Concurrent shared memory read/write access

Hello everyone,

Im writing decoder reading variable lengh code .

I have 8 Threads in a block.

A thread does some decoding part, then it enters read section where it requires it’s offset to the data array.

It reads offset, does some data reading and when the variable length of codeword is known it increments the offset by this length

an passes it to the next thread.

So basicly thread N must wait for offset from thread N-1. This is done by waiting spin loop.

While this parallelization works flawlessly on CPU implementation, I run into shared memory problem in CUDA.

Offsets are organized in array, one element per thread. The structure of offset array and the way threads pass offsets makes sure that there is NO race condition, therefore synchronization is not required.

In CUDA implementation im using shared memory to store offset array:

extern __shared__ int BlockArray[];

volatile unsigned int * Offsets = (unsigned int *)BlockArray;

Then, while the offset for thread x is not ready, the thread waits in a spin loop.

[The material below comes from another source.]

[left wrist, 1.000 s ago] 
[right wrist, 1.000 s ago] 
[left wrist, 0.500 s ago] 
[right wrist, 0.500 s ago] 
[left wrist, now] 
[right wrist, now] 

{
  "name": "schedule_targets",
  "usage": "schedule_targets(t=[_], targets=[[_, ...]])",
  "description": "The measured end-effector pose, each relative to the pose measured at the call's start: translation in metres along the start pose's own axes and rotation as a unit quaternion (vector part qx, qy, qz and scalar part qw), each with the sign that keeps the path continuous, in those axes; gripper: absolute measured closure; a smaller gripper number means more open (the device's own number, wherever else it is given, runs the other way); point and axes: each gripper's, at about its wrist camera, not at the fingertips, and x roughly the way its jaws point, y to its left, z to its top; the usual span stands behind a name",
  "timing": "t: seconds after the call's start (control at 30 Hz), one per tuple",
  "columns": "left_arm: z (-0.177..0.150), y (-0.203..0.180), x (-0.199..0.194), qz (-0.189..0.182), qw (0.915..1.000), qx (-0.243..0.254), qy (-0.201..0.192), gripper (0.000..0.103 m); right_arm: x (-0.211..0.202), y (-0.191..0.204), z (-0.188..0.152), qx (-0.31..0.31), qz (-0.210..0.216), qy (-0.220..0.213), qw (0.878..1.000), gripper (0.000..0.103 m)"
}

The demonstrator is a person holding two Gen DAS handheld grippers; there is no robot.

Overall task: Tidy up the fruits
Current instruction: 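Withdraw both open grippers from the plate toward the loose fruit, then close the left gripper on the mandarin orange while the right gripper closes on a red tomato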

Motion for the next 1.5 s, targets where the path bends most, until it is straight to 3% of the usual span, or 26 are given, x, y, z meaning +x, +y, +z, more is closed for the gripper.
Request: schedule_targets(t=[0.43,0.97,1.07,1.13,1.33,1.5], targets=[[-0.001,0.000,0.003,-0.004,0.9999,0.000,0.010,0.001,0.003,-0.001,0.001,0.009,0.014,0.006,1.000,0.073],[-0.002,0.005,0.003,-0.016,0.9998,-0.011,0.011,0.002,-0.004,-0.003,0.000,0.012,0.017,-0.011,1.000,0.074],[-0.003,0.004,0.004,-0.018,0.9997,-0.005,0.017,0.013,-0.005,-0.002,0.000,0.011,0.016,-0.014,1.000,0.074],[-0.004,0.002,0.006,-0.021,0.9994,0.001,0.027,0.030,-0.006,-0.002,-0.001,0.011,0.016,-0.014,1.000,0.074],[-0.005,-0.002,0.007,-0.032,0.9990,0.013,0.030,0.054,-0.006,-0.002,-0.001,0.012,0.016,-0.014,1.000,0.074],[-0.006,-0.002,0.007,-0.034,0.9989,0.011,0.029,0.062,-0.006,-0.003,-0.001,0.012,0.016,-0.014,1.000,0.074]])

while (Offsets[threadIdx.x] < BitOffset) {};

If thread gets valid Offset it leaves spin loop, does some data reading, calculate next offset and store it for the next thread.

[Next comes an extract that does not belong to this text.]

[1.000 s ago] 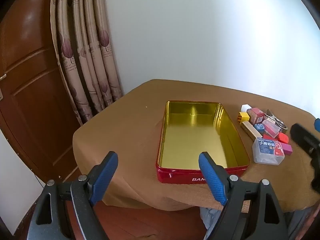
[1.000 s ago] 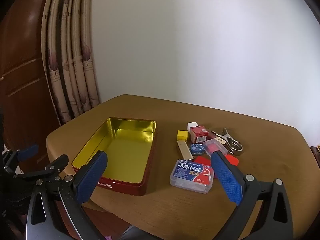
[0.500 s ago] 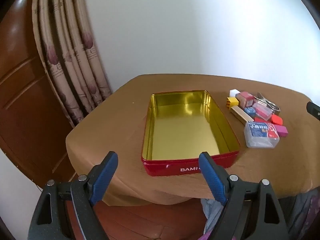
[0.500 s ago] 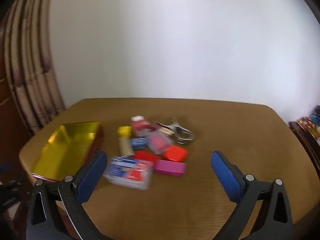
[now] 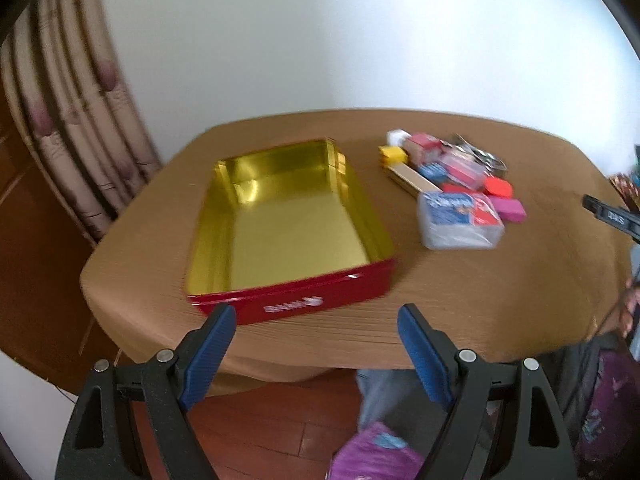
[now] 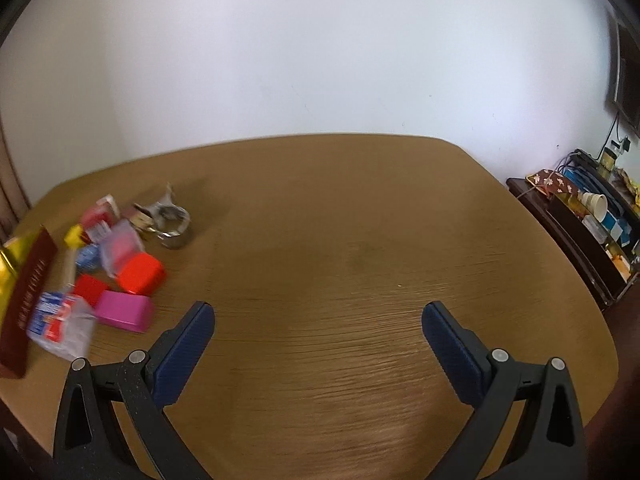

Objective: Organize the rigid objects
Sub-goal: 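Move the left tool toward the silver spring clip beside the tin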

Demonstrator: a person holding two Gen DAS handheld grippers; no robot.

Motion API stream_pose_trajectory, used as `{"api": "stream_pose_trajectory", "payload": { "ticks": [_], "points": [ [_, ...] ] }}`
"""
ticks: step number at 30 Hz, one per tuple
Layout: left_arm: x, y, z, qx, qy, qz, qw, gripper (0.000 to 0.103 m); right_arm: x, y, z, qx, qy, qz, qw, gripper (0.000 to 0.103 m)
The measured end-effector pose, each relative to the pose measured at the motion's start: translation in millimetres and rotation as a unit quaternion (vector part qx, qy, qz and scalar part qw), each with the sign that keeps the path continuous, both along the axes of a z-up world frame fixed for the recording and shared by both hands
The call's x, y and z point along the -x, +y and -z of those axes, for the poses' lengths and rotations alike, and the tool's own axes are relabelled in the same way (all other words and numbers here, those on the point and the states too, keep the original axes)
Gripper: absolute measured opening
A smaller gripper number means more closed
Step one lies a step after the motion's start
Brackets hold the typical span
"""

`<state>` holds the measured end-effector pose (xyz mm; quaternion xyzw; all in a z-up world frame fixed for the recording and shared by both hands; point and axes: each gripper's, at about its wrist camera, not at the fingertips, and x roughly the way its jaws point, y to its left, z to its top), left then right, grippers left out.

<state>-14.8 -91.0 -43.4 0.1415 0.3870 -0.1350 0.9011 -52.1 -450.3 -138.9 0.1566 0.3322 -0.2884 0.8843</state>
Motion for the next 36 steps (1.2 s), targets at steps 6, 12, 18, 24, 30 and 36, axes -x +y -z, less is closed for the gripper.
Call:
{"api": "stream_pose_trajectory", "payload": {
  "ticks": [6,12,18,24,30,36],
  "points": [
    [-7,-46,4,-0.006,0.040,0.047,0.9981,0.085,-4,-17,14,-0.042,0.001,-0.030,0.999,0.103],
    [-31,-83,15,0.026,0.134,0.071,0.9881,0.085,-8,-21,18,-0.073,-0.001,-0.053,0.996,0.103],
    [-28,-106,17,0.017,0.125,0.079,0.9889,0.085,-18,-11,10,-0.097,-0.023,-0.142,0.985,0.103],
    [-20,-121,18,0.036,0.156,0.117,0.9801,0.085,-41,10,-10,-0.006,0.011,-0.237,0.971,0.103],
    [-23,-178,3,0.063,0.184,0.203,0.9596,0.085,-21,-40,8,0.005,0.026,-0.173,0.985,0.103],
    [-50,-218,-18,0.052,0.186,0.212,0.9580,0.085,-9,-63,16,-0.057,-0.012,-0.157,0.986,0.103]
  ]
}}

BitOffset += CodewordLength;

Offsets[(threadIdx.x + 1) % blockDim.x] = BitOffset;

As i said it works flawlessly on CPU, however on GPU i have some strange problem:


Thread 0 reads offset 0 and stores next offset 13 for thread 1.

Thread 1 reads offset 13 and stores next offset 27 for thread 0.

But in its second iteration thread 0 does not see that its offset in shared memory is 27. It sees the initial offset 0!!!


I have followed CUDA Programming guideline, declared Offsets as volatile, even used AtomicCAS and AtomicExch but no chance.

It looks to me that there is some caching going on in background. Once the thread have read shared memory value, all other reads from this location will give the thread old value. It never detects that this shared memory location was changed.

Isnt shared memory supposed to be non cached?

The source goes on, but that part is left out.